The popular Christian minister David Barton has also promoted the idea that the Ten Commandments are a founding document of the United States government. Barton, who is not a historian despite how he portrays himself, testified in support of a Texas bill that resembled Louisiana’s new law. “It’s hard to say that anything is more traditional in American education than the Ten Commandments,” he said. Barton’s son, Tim, the successor to his ministry, agreed: “The very foundation of moral law for all of the western world for the morals of civilization have been derived from the Ten Commandments.” To Barton senior, the separation of church and state is just “a liberal myth.” The problem with Barton is that he doesn’t tell the truth.
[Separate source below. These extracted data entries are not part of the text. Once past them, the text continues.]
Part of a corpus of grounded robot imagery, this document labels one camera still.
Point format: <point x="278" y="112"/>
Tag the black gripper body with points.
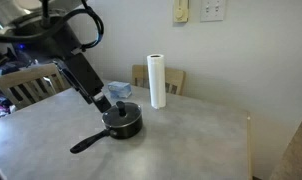
<point x="84" y="78"/>

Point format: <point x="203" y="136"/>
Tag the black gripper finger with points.
<point x="103" y="104"/>

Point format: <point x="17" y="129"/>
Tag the glass lid with black knob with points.
<point x="131" y="113"/>

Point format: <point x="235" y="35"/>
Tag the blue tissue box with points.
<point x="119" y="89"/>

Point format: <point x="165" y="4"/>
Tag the white paper towel roll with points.
<point x="156" y="80"/>

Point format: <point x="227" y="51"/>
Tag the light wooden slat-back chair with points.
<point x="21" y="75"/>

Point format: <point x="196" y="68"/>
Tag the dark bags pile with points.
<point x="4" y="65"/>

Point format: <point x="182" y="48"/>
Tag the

He relies on fake quotes and cherry-picked facts to argue, falsely, that America was based on the fundamentalist principles he holds dear.

Why display the Ten Commandments? Likely for several reasons, but among the most compelling is a thirst for sectarianism. Christian nationalists are looking to score points against their foes — and win an ideological war in the process. If America is a Christian nation, nobody else truly belongs. Not atheists, not Muslims, not Jews, not even other Christians who disagree with their interpretation of the Bible. That’s a lesson Louisiana Republicans hope to impart to Americans as children. Philadelphia’s nativist riots remind us where sectarianism can lead. Louisiana’s new law may not lead to physical violence against religious minorities, but it does perpetuate violence of another sort: It’s a brute power grab. It says everything about where Christian nationalism is right now and where it’s headed next.